> **Records contained in a dataset**
◆ ◆ ◆ ◆ ◆

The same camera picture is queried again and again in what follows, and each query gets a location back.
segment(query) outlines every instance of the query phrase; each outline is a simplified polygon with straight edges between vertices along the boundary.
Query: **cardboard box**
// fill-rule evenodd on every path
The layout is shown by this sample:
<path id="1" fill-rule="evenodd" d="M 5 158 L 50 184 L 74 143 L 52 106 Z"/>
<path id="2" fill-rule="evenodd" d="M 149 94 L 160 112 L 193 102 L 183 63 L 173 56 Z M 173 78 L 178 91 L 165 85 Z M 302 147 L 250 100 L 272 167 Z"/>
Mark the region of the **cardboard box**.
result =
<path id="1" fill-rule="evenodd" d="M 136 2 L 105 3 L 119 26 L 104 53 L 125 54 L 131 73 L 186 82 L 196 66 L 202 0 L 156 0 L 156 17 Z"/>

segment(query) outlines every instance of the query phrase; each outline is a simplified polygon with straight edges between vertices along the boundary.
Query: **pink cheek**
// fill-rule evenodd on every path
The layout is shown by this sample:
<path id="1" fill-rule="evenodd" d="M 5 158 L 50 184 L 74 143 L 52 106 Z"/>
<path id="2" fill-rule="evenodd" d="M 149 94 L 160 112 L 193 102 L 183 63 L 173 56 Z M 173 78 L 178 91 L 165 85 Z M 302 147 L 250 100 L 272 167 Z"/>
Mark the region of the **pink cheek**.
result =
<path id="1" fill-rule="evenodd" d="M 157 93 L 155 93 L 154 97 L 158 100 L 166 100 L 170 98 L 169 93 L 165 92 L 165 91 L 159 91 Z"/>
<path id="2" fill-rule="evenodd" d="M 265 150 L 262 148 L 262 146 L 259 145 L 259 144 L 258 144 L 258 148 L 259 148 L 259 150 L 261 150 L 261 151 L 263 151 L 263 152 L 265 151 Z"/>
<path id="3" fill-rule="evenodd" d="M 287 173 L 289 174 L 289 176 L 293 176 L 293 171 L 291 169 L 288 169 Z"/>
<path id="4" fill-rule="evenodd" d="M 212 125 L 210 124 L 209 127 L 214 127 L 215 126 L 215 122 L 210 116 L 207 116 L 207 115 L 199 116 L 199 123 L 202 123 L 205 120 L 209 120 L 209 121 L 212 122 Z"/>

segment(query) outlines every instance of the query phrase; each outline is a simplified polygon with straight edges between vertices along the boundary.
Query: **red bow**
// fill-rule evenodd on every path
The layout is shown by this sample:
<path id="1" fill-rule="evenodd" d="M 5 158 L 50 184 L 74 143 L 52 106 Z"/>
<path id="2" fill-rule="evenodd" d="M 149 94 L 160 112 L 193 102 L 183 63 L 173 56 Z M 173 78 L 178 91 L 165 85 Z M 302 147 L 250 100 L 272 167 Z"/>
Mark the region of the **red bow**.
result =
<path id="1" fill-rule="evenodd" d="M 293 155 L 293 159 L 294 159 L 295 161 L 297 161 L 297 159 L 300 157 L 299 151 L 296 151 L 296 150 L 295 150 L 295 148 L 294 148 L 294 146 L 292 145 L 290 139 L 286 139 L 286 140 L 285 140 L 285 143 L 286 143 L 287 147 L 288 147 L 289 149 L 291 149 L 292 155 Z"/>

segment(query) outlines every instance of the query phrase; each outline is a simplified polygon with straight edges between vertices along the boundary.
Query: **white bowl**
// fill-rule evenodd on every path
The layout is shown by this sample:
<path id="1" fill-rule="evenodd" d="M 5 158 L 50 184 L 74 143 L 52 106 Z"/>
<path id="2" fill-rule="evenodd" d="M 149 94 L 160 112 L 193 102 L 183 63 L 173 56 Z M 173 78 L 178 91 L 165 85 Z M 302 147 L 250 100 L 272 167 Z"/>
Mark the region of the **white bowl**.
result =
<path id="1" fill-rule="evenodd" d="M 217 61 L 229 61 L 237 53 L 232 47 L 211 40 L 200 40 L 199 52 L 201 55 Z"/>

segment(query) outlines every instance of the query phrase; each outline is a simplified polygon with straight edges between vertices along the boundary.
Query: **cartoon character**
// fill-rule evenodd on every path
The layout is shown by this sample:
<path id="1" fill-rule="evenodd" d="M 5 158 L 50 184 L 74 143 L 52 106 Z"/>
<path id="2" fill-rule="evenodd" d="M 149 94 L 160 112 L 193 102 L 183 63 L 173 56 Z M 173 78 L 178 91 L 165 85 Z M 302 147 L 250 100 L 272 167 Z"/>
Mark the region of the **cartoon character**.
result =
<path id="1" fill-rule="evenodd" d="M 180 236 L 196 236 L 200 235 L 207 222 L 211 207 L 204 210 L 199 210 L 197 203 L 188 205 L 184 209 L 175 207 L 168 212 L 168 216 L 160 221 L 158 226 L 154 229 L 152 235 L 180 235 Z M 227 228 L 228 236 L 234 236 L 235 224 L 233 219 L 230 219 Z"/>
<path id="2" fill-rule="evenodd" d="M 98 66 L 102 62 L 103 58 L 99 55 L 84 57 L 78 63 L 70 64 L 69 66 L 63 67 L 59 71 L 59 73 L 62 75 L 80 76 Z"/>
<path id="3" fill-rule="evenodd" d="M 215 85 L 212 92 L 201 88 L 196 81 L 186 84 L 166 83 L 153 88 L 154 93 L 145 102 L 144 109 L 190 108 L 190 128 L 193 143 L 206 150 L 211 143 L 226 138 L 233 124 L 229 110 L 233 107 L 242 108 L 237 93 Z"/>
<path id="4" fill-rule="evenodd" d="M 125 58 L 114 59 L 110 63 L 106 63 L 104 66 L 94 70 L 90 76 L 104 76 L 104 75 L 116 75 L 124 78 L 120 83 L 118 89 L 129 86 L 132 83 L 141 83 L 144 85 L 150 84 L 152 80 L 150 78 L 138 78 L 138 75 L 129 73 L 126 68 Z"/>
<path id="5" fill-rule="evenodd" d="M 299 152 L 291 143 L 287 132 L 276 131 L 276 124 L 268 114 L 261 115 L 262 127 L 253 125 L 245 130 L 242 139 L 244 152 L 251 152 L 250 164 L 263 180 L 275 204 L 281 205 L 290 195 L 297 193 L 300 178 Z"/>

◆ ◆ ◆ ◆ ◆

> **Action item**
Each line in the data where the string "Mark" occurs should be identified and copied.

> **Problem solution**
Mark the region of the **cardboard box**.
Mark the region of the **pink cheek**.
Mark the region of the **red bow**.
Mark the region of the **white bowl**.
Mark the region of the **cartoon character**.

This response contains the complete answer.